You are attempting to defend your position by calling a young girl to the stand. However, you are also deliberately ignoring the fact that the testimony of a girl child who has been witness to such a cultural practice her entire life, and seeing other girls going before her, and being prompted by her parents, has no bearing on her thought processes. You deceive yourself.

In your mind, the determination of whether a practice is right or wrong has nothing to do with the effect that that practice has on a human being. You base right and wrong on geographical considerations. Basically, your contention is that if a bunch of people over there thinks something is right, then it is right, regardless of its affect on a girl's genitalia. Somehow, you have come to believe that you are not qualified to determine right from wrong because . . . you might be wrong.
perennialloner
 
  3  
Reply Mon 26 Jun, 2017 07:42 pm
I know a girl from Somalia who left with her very Somali family to the United States because her parents feared she'd have to undergo genital mutilation. Do you think it was Western cultural influence or unmitigated fear of their daughter's suffering that drove them to a place where she wouldn't be subjected to purposeful bodily harm?
maxdancona
 
  1  
Reply Mon 26 Jun, 2017 07:46 pm
@Glennn,
Quote:
You are attempting to defend your position by calling a young girl to the stand. However, you are also deliberately ignoring the fact that the testimony of a girl child who has been witness to such a cultural practice her entire life, and seeing other girls going before her, and being prompted by her parents, has no bearing on her thought processes. You deceive yourself.


I am calling only adults to the stand; indigenous adults, both men and women, who believe in their culture as strongly and as sincerely as you do. Yes, they have been brought up in their culture by parents in their culture. But they are no different than you in this fact.

You have also been witness to your cultural practice your entire life, and you have seen other girls go before you following Western customs, being prompted by your parent.

Why are your beliefs are any more valid then the beliefs of indigenous men and women who follow these cultural practices you can't accept.
maxdancona
 
  1  
Reply Mon 26 Jun, 2017 07:48 pm
@perennialloner,
Quote:
I know a girl from Somalia who left with her very Somali family to the United States because her parents feared she'd have to undergo genital mutilation.


These individual stories are heartbreaking, but they don't do anything to show that the American moral judgment is superior to traditional Somali culture. There are Americans who have gone the opposite way. In fact, this is happening right now as we speak. It doesn't prove anything.

There are plenty of indigenous women and men now, even in this time of cultural homogeneity and worldwide media, who purposely reject Western culture (Western Cultural imperialism is a real issue).

The idea of us going back to pre-colonial Africa to tell them about the superiority of modern Western marriage culture seems laughable.

Glennn
 
  1  
Reply Mon 26 Jun, 2017 08:03 pm
@maxdancona,
Quote:
I am calling only adults to the stand; indigenous adults, both men and women, who believe in their culture as strongly and as sincerely as you do.

Did you notice how you removed the girl from the equation?
Quote:
Yes, they have been brought up in their culture by parents in their culture.

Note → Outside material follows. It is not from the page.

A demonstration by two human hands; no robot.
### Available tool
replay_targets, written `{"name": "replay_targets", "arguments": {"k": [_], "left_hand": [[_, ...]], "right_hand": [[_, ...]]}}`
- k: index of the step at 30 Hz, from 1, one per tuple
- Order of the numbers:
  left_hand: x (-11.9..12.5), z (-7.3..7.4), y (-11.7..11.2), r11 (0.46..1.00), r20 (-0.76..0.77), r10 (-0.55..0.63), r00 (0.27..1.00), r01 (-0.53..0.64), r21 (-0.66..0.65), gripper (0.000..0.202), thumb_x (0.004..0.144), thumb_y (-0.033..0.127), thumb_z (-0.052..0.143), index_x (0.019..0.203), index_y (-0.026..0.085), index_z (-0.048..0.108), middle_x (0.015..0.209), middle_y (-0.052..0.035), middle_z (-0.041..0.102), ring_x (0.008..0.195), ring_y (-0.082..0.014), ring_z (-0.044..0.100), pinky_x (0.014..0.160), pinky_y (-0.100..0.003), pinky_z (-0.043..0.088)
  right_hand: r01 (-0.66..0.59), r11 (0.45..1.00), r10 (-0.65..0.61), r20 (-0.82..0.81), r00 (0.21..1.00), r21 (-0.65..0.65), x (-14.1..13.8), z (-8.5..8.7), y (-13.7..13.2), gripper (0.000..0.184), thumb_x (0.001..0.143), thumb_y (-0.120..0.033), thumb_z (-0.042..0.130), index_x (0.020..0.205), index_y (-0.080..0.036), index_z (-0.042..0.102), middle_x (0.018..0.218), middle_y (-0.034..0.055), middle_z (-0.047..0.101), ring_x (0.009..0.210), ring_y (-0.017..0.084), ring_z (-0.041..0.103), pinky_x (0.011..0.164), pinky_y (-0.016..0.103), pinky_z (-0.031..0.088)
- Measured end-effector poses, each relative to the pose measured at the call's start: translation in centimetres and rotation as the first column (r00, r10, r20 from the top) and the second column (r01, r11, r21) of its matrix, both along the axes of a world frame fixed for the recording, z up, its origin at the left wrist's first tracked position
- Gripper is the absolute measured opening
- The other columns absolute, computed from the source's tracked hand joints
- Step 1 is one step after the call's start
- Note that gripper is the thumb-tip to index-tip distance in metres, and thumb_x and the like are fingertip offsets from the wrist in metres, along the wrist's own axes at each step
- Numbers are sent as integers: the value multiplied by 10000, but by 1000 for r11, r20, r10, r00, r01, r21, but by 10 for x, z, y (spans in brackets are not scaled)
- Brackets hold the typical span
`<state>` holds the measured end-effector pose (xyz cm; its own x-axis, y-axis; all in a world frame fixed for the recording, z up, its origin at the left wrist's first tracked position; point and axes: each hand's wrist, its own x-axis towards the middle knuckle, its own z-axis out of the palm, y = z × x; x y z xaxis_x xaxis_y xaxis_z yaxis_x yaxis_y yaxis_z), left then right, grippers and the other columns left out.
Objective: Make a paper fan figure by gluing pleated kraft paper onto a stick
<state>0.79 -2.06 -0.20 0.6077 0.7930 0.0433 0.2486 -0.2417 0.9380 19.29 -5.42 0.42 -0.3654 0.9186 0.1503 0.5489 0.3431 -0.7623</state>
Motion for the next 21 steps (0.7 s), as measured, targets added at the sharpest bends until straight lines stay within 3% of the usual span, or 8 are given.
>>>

But they are no different than you in this fact.

Except that I understand that a grown male adult has nothing in common with an emotionally and intellectually immature female. Do you care to challenge that point?

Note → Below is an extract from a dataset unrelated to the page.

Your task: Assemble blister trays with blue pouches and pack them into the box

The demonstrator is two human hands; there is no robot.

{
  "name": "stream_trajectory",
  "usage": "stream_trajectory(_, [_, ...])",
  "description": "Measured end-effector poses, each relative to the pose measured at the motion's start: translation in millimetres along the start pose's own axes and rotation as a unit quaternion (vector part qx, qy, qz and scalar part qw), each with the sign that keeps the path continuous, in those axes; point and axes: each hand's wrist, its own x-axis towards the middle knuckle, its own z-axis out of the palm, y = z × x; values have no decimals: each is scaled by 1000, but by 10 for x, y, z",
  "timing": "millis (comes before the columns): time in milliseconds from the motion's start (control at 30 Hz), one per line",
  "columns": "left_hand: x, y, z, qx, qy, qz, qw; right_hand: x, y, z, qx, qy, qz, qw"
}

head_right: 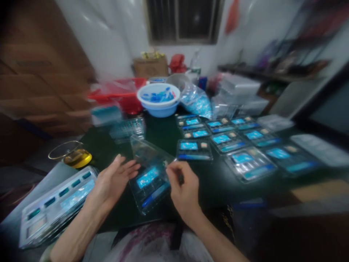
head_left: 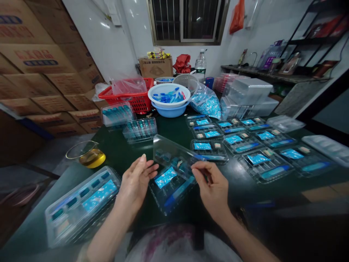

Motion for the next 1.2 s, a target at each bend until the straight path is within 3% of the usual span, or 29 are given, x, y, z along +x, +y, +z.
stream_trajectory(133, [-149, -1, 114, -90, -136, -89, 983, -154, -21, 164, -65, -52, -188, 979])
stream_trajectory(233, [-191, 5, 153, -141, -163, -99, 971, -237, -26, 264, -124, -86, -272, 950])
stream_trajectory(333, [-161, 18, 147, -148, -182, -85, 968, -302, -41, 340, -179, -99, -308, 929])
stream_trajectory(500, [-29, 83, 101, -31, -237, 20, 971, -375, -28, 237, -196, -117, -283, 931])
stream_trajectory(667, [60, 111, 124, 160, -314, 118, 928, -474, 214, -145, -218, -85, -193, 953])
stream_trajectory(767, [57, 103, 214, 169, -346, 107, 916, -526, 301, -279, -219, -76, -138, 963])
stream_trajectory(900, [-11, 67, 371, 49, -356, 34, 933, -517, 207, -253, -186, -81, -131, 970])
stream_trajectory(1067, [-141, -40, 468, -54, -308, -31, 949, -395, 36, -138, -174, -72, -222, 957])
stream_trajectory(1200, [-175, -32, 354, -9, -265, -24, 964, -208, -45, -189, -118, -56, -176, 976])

I also understand that female genital mutilation is an assault. I will leave it to you to introduce the context in which it is not an assault.
perennialloner
 
  3  
Reply Mon 26 Jun, 2017 08:04 pm
@maxdancona,
If people who are isolated from Western influences can come to the same conclusion that most people in the world have about what's acceptable treatment of the female body, does that not suggest there's some overlap across human societies about decent behavior despite the various different practices among cultures.